Mayayana wrote:
In my experience, userAgent sniffing for no good reason has become an
increasing problem, so it's a good idea to spoof that.
It was a quick and very easy way to determine if the client supported
functionality the site needed, or would prefer to use, to present the
content how they wanted. Say you want to use VP9 on your site (see
https://en.wikipedia.org/wiki/VP9). That didn't get support in a
released version of Google Chrome until 25. Maybe something in VP9 was
needed that wasn't supported back in VP8 when support got added back in
Chrome 15. Even if it was, VP support wasn't added until Chrome 15. If
the visitor was using Chrome 14, the UA would quickly tell you that you
either had to adapt to the client (present the content somehow
differently), or tell them then needed a newer or minimally versioned
web client. It would take more code, testing, and debugging to add code
to test the feature set of the client than go by a table of client
versions knowing when a function got supported.

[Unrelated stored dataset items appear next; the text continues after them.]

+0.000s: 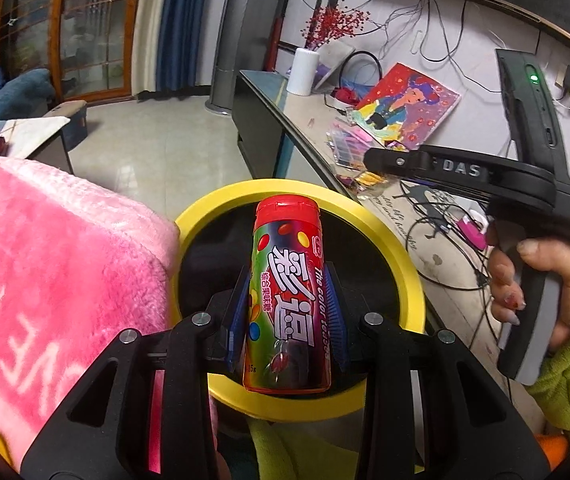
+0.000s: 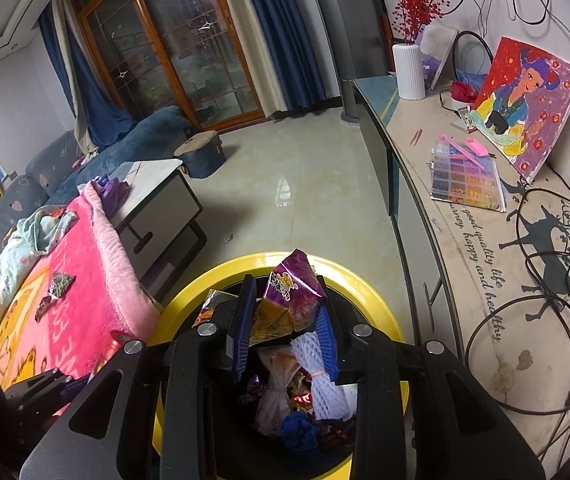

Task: Collect trash
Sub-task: 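Open both tools to drop the can and wrapper into the bin, then move both tools back over the blanket toward the remaining two wrappers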

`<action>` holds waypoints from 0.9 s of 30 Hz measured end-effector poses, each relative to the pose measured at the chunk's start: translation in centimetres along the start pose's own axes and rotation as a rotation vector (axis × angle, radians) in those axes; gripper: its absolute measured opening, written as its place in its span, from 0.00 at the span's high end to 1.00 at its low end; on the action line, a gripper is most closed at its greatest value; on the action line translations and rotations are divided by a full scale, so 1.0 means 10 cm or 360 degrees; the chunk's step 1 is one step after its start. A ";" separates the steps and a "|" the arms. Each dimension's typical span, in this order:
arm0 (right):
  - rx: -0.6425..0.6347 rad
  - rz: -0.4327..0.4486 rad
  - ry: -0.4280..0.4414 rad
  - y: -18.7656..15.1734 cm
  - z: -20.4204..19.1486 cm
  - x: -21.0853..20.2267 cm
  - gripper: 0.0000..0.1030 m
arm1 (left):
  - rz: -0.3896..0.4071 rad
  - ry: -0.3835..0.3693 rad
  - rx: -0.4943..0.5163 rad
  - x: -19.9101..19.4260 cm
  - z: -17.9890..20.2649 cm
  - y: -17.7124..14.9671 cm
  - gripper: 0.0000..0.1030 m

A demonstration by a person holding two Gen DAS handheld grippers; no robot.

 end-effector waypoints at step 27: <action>-0.0114 0.0113 0.0106 0.12 -0.51 -0.19 0.39 | 0.0296 0.0180 -0.0189 -0.66 -0.48 0.18 0.11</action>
Point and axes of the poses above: each gripper's, at about its wrist camera, not at the fingertips, and x roughly the way its jaws point, z to its right, y to its top, the point moved 4 cm from there along x, roughly the way its jaws point, and after that the axes turned 13 degrees about -x, right-handed, at the moved point
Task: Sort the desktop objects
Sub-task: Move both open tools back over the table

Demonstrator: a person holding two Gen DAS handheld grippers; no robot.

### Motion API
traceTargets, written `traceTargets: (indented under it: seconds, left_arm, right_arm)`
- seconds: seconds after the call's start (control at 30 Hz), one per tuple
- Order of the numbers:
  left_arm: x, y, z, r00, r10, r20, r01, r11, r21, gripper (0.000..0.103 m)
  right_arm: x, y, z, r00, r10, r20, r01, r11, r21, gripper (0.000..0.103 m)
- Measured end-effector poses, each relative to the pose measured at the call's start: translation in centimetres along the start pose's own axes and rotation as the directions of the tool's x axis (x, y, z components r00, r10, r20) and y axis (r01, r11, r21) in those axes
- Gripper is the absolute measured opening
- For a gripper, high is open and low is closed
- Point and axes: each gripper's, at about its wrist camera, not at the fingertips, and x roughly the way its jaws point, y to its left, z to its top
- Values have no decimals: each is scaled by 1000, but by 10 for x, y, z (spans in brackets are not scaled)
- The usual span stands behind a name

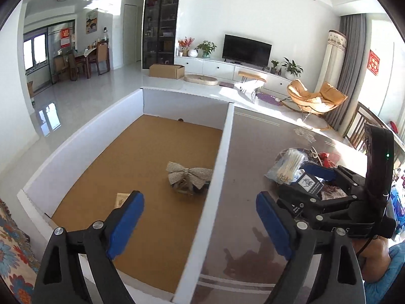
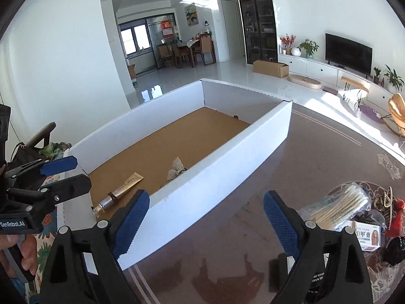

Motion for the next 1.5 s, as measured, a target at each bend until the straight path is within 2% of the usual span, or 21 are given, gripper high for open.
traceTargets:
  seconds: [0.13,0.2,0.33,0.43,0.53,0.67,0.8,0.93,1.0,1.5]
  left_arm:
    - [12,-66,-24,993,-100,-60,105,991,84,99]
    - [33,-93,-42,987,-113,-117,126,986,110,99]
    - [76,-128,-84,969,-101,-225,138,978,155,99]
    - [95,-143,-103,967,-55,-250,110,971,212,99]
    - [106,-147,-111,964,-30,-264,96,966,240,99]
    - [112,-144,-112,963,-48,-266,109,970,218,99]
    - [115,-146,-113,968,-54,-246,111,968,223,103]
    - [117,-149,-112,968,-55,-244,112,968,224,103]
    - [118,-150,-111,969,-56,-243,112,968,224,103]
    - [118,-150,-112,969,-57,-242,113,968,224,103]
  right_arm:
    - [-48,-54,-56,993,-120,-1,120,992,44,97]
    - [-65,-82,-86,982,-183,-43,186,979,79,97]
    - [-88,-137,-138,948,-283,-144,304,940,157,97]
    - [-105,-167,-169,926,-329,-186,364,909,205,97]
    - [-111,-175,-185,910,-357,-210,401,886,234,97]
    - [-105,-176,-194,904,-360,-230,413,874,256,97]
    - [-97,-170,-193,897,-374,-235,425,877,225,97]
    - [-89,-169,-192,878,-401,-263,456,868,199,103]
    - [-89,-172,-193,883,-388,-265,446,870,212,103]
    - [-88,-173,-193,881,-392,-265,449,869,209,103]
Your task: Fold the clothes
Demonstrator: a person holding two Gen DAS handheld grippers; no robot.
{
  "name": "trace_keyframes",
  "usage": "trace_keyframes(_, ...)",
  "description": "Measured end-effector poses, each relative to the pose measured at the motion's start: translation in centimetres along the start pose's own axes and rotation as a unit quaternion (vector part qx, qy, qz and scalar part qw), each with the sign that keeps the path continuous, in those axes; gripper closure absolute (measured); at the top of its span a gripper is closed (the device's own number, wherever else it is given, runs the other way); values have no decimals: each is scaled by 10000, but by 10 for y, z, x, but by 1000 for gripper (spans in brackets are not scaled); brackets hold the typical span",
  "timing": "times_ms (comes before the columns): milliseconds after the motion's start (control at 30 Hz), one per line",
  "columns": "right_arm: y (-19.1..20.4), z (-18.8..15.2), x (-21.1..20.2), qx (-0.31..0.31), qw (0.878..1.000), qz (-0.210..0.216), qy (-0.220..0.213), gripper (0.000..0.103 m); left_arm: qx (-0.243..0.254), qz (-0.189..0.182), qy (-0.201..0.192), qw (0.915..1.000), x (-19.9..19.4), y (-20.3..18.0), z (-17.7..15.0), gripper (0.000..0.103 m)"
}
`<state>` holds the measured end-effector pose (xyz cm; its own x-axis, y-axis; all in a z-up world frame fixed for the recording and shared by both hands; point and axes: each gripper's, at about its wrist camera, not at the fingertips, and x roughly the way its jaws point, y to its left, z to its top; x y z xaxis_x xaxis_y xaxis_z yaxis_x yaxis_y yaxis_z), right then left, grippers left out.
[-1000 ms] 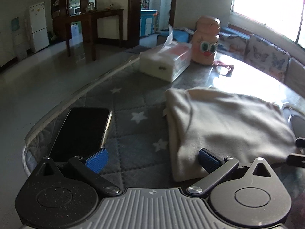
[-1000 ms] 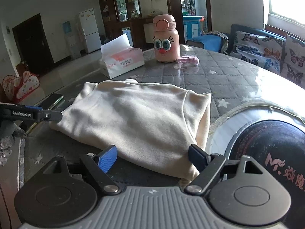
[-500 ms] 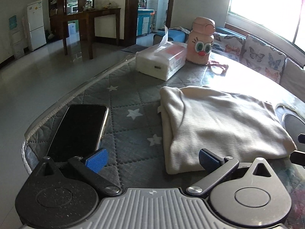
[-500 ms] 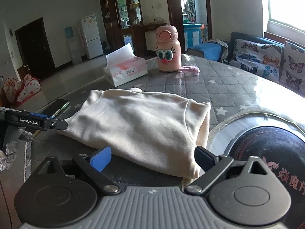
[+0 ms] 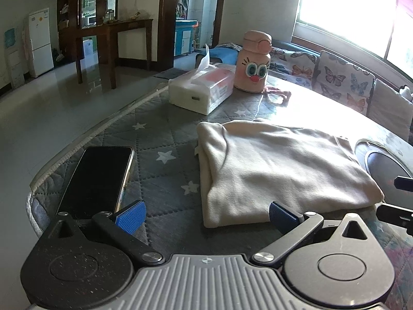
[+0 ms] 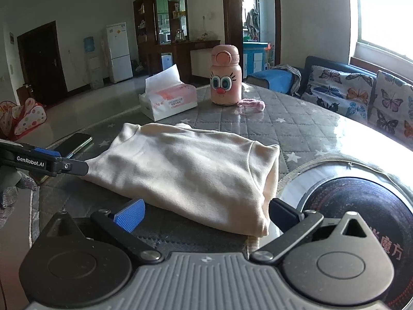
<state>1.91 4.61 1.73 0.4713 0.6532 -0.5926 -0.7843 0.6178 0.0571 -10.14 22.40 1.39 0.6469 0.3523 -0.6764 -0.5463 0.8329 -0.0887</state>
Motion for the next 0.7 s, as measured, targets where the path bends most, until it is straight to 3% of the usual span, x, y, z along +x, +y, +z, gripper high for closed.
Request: trace_keyframes(700, 23, -12, -15, -38, 10000, 29, -42, 0, 287, 24, -3, 9996, -20, -18, -16, 0)
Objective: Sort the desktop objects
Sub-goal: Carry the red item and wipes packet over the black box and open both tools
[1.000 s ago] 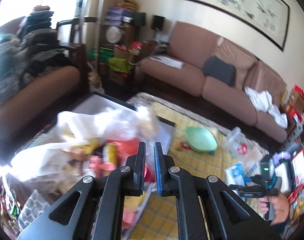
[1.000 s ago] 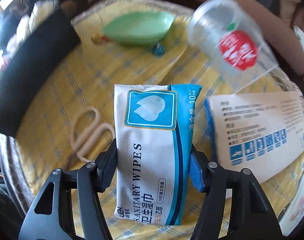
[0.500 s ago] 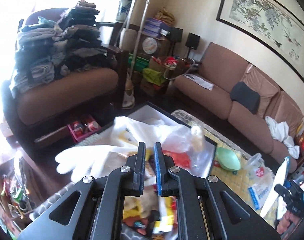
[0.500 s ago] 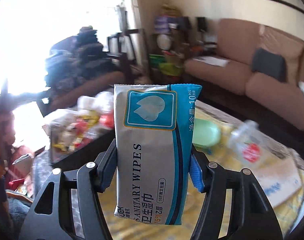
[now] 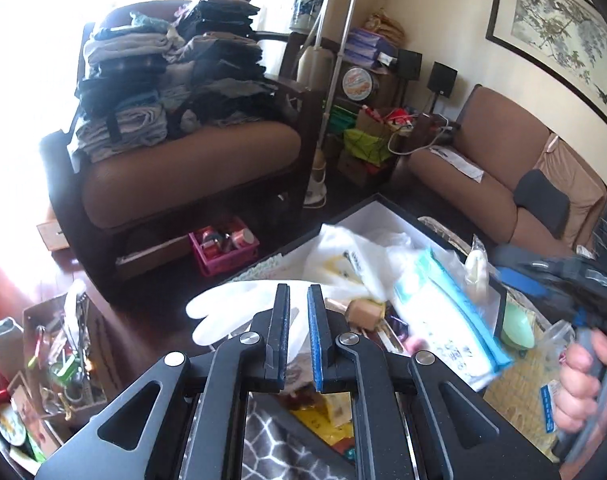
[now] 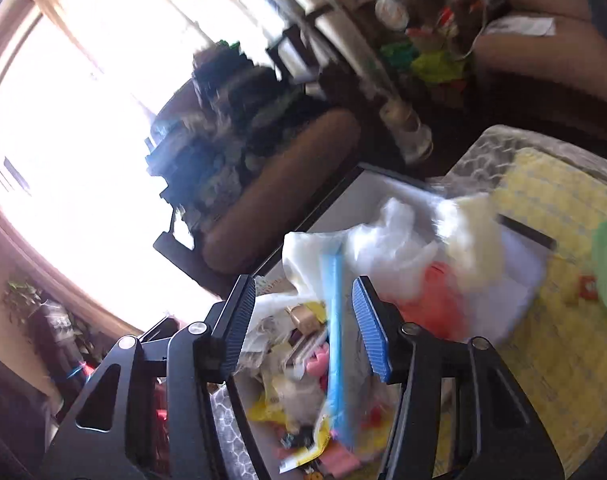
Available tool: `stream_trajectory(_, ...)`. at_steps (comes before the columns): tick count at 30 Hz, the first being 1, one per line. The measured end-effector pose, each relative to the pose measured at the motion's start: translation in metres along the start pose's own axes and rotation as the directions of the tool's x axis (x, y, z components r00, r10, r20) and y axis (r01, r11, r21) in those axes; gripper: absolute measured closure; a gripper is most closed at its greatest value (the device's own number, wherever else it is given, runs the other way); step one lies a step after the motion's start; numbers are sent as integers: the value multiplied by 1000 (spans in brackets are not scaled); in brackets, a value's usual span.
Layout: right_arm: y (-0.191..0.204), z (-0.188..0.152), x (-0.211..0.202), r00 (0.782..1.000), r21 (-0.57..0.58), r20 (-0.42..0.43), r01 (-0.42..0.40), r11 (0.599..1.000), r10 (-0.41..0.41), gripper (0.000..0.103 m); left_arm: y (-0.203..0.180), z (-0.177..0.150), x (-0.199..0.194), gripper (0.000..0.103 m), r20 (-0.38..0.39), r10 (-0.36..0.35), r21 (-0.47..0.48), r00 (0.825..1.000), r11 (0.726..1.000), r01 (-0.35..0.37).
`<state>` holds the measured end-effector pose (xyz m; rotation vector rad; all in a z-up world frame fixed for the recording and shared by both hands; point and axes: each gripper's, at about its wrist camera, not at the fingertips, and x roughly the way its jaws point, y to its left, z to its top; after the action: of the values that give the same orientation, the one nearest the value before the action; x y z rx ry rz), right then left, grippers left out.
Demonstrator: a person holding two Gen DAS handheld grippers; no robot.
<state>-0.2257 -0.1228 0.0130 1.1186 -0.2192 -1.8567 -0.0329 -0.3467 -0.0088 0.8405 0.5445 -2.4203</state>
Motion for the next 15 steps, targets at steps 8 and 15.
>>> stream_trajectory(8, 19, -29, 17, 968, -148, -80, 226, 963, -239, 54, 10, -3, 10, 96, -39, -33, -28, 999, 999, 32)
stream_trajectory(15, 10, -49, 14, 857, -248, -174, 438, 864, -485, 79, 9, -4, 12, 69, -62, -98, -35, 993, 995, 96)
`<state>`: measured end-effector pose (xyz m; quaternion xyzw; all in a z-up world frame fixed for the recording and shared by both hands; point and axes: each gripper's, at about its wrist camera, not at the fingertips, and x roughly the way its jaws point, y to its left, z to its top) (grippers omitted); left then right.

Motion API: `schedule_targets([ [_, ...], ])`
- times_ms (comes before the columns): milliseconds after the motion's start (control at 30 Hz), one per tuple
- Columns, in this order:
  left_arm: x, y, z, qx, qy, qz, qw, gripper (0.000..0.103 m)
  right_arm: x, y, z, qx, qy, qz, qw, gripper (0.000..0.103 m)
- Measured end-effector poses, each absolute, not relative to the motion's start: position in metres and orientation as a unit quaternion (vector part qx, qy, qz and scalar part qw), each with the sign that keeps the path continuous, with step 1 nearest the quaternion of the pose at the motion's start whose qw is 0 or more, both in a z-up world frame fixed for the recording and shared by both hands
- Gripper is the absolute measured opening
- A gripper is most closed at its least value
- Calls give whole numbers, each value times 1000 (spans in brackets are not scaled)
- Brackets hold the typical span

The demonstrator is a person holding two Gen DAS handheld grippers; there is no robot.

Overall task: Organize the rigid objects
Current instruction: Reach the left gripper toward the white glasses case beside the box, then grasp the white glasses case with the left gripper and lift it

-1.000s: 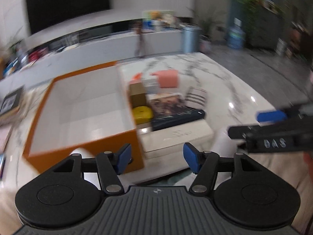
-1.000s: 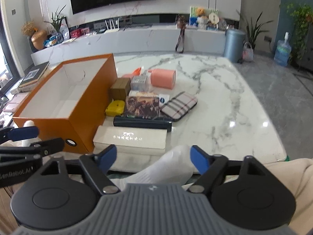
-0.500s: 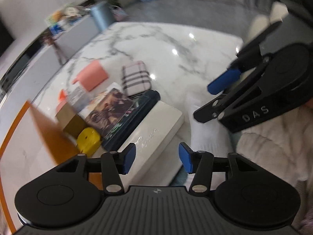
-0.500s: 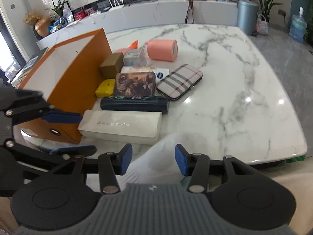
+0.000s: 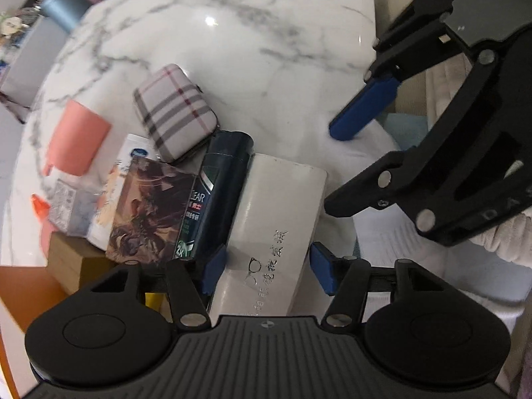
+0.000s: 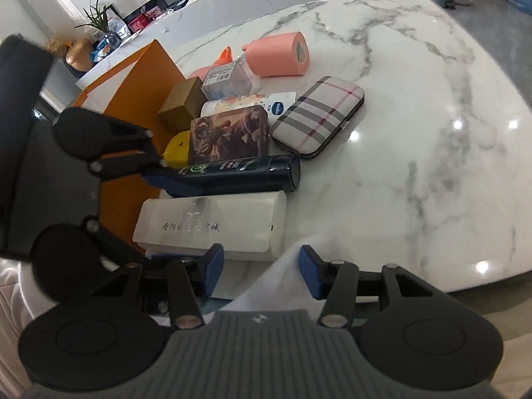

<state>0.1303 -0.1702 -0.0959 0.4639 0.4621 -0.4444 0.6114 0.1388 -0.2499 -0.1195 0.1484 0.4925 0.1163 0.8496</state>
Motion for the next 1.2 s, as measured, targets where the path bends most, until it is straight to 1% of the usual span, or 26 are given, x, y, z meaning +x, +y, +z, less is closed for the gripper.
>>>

It's easier driving down the street to use the house numbers to find an
address then have to stop by each house, ring their doorbell, and ask
them their address.
I don't see the UA header was a bad idea. It was simply a lookup table.
However, it was when web clients were allowed to lie (spoof) the UA
header that the visitors ****ed up the table lookup, so something else
was needed, and that something else is more complicated. Sometimes you
can query the client as to which features they support, but that's more
code than looking at the UA header already sent to the server.
Sometimes you have to figure out how to write code to test if the web
client will support a feature.
Sure, if web browsers never changed then the UA header would've never
been needed, and we'd be back on Mosaic 0.5 of 27 years ago. That
didn't happen. Because web browsers added more features along with
support with new standards that the UA header became necessary.
Perhaps you forgot how Microsoft attempted to wrest users to using their
Internet Explorer and force web authors to either develop their site for
other clients, only for IE, use the UA header to let the server select
which version of a document to deliver to the client, or create a
****ing mess in the web document's scripting trying to query the web
client as to who it is which is making the web document try to adapt to
multiple different web clients (but not compliant to all of them).
Microsoft wasn't the only one doing it their way making it necessary to
determine which version of a web document to deliver to the web client
or using scripting to adapt a web document to the client. It wasn't
just about a difference in features between clients, but also
differences in how they behaved for the same HTML tag. Without the UA
header, the growing pains would've been far worse and the Web would've
floundered a lot longer while not yet ready for mass consumption. So,
instead of making it easy by enforcing clients to correctly identify
themselves via the UA header, we end up with web documents using
scripting to identify the client after delivery, like using
javascript
:alert(navigator.userAgent) and then a code block to select
which part of the web document gets rendered. Of course, those that
disable Javascript in their web client thwart the document-centric
discovery method, and hope the site hasn't fully deprecated the abused
UA header as to completely ignore it.
Back then, web clients did not respond to inquiries regarding their
feature set, so the UA header afforded that identification. It is still
far easier to use the UA header (that all web clients send, anyway) to
use a lookup table to determine if the client will support some or all
functionality employed at web sites. Sites tend to grow into newly
standardized functionality. Users can be slow to update, especially if
still lingering on old versions of an OS. The UA header, something
required (well, strongly recommeneded) by RFC for the client to send to
the server, means the server can use a lookup table to detemine which
version of a web document to deliver to the client.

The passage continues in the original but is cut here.